Ultimately, much depends on your property. If it is in a sought after location, you should have no problem selling at a reasonable asking price regardless of the time of year or market conditions. Then again, if there are strong reasons that may put buyers off the property, these are likely to be valid objections regardless of demand level. But it does no harm to maximise your chances of success.
There is much you can do to increase the likelihood of a prompt property sale. A well-kept garden, pathway and fence, plus a freshly painted front door are immediately appealing, whereas a scruffy outdoor space with a litter bin outside the front door may turn many prospective buyers away.
It is important to reduce ‘clutter’ in the house and present a clean property. Natural colours and lamps (rather than bright, stark overhead lights) are very effective at making the property feel ‘welcoming’. All minor maintenance jobs should be completed. The individual rooms should be ‘defined’ properly. This means that it should be obvious that the room has a specific purpose.

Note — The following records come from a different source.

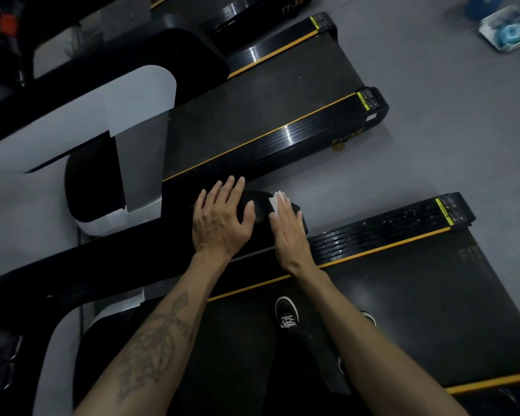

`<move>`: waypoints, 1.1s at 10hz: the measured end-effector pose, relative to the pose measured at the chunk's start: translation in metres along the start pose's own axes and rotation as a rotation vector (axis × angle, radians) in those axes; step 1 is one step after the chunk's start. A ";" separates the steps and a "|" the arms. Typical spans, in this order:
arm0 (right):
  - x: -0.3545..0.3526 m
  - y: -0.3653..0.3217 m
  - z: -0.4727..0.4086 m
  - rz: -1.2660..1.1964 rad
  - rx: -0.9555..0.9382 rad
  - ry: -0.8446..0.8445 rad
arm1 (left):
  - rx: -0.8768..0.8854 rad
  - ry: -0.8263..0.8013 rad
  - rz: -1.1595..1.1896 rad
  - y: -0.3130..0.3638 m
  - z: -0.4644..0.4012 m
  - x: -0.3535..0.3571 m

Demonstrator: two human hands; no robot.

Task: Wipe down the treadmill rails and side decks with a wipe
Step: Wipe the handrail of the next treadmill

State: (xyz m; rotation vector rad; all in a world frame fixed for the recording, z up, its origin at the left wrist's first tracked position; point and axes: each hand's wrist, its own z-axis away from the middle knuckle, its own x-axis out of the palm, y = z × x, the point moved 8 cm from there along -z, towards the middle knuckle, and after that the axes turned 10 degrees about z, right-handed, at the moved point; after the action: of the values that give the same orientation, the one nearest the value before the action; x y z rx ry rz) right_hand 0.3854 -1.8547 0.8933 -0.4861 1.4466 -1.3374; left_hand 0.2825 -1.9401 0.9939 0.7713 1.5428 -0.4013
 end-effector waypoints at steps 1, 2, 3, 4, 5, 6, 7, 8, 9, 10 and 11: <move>0.004 0.004 0.016 -0.031 0.033 0.018 | 0.002 0.010 -0.004 0.000 0.000 0.000; 0.007 -0.011 0.024 -0.135 0.016 0.042 | -0.002 0.009 -0.003 0.000 0.000 0.000; 0.006 -0.020 0.013 -0.190 -0.005 0.038 | 0.001 0.004 0.000 0.001 0.000 0.000; 0.003 -0.009 0.001 -0.148 0.011 0.011 | 0.000 0.003 -0.003 0.001 0.000 -0.001; 0.003 0.006 0.004 -0.136 0.055 0.013 | 0.006 0.010 -0.011 0.001 0.000 -0.001; 0.007 0.007 0.022 -0.183 0.093 0.057 | 0.005 0.018 -0.016 0.000 0.000 0.000; 0.011 -0.008 0.033 -0.220 0.039 0.085 | 0.006 0.017 -0.018 0.000 0.000 0.001; 0.008 -0.010 0.016 -0.200 -0.011 0.052 | 0.002 0.012 -0.013 0.000 0.000 0.001; 0.003 0.008 -0.005 -0.104 0.001 -0.011 | 0.002 0.009 -0.015 0.001 0.000 0.000; 0.003 0.028 -0.002 -0.113 0.071 -0.036 | 0.002 0.008 -0.011 0.000 0.000 0.000; 0.009 0.031 0.019 -0.175 0.136 -0.001 | 0.001 0.006 -0.013 0.001 0.000 0.001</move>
State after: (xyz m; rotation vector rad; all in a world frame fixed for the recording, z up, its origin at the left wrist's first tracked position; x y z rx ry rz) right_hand 0.4091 -1.8618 0.8659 -0.5331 1.3258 -1.5633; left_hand 0.2828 -1.9394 0.9935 0.7638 1.5545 -0.4097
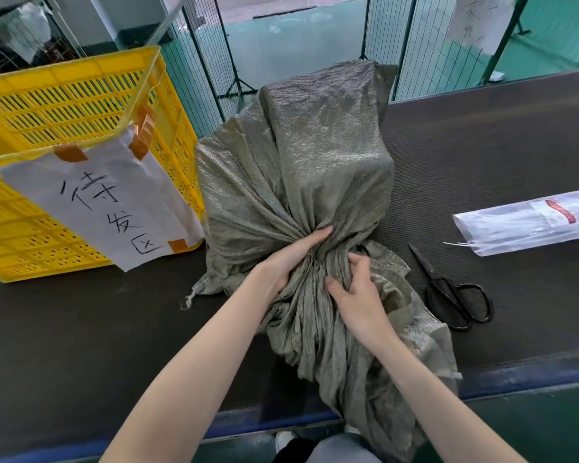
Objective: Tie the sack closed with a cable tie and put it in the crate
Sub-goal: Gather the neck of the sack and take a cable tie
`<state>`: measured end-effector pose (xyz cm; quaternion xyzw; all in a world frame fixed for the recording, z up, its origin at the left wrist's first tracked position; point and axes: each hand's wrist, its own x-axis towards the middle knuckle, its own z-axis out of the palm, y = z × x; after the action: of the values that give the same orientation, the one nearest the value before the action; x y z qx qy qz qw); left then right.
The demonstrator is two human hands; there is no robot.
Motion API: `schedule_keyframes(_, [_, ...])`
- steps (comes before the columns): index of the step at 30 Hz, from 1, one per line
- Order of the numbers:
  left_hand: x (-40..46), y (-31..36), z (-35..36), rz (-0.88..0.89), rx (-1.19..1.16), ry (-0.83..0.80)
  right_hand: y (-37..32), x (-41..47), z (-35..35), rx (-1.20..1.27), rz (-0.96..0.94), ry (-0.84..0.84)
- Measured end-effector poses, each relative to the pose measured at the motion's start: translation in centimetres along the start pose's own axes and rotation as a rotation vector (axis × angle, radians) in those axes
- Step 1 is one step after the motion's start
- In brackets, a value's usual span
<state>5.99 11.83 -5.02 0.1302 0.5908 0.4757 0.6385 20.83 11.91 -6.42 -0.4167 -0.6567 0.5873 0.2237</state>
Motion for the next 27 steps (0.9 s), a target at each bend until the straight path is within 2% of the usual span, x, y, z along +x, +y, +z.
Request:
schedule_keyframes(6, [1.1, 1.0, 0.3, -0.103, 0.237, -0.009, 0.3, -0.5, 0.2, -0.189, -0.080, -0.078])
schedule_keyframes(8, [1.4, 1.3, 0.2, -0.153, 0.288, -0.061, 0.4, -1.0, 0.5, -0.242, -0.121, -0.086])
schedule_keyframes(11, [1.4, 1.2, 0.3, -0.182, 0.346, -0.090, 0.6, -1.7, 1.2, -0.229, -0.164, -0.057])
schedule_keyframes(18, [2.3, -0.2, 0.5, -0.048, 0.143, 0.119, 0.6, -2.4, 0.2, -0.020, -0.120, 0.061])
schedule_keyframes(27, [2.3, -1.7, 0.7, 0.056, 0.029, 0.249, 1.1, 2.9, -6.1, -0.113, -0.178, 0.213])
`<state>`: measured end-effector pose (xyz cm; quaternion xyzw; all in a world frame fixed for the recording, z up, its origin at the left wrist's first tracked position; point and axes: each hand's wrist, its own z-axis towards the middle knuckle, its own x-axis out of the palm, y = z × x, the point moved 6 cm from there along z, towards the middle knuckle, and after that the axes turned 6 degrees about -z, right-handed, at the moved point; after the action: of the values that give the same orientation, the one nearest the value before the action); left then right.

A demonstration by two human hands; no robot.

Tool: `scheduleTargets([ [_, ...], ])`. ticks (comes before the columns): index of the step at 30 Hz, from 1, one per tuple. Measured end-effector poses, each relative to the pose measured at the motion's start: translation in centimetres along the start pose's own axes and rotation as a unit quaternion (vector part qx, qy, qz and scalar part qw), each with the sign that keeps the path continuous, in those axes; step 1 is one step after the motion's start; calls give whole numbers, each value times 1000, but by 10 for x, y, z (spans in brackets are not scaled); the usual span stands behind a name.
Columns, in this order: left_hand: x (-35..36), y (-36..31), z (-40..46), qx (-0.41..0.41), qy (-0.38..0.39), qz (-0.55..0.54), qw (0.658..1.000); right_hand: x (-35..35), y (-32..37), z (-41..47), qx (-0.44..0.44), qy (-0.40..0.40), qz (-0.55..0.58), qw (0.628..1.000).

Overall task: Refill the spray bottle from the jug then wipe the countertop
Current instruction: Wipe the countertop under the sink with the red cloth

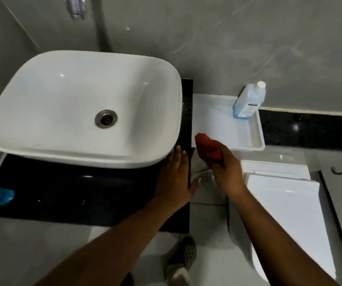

The rules to stick to when selling property are:
- Put the property on sale at a realistic price
Most property owners have an idea of what their houses or flats would fetch on the open market. However, be aware that the asking price and the actual sale price are very often different sums.
- Put the property on sale at the right price.
If the property is placed on sale at too high a price, many potential purchasers won’t even consider it because they assume that the price will not be reduced by a great deal. Also, many people simply feel uncomfortable negotiating a big reduction in price. If the property goes up for sale at too low a price, then financially you’ll lose out.
- Try to avoid being in a chain.
The longer the chain of vendors and purchasers, the more likely something will go wrong. This might be a seller withdrawing a property higher up the chain or even something happening further down the chain. Either way, things will normally grind to a standstill.
- Choose your estate agent carefully.
There is seldom a reason why you should have to pay more than 1% of the selling price for the estate agents fees. Try to avoid a period of exclusivity that seems too long, you should be able to give a week’s notice in writing to end the contractual period. Speak to the agent about the area your property is in. They should know it like the back of their hand. If they don’t, then it does not bode well.
- Make sure the property is well presented.
A well-painted front door and a tidy garden go a long way to ensuring the property makes a good initial impression.
- Adopt a pro-active approach to selling the property.
Make sure that you know exactly what type of purchaser the property should appeal to. If it is a family home, carry out some research into local schools and transport.
Make regular contact with your estate agent, remember they are working on your behalf and should always be acting in your best interest. Feedback from viewings can be a very valuable source of information. There might be something putting off buyers that are quite easily rectified.
Transactions can fall through at any time, so your property should be marketed right up until a fairly advanced stage of the deal. If it falls through and marketing has ended, you will have to start all over again.
- Try to exchange contracts as soon as possible
This is the point where both parties are legally bound to adhere to the transaction. When the contracts are exchanged, both parties are committed.
Ultimately, no one really knows what the property market is going to do. If you hang on for what you think might be a good season to sell, the market could have dried up even more.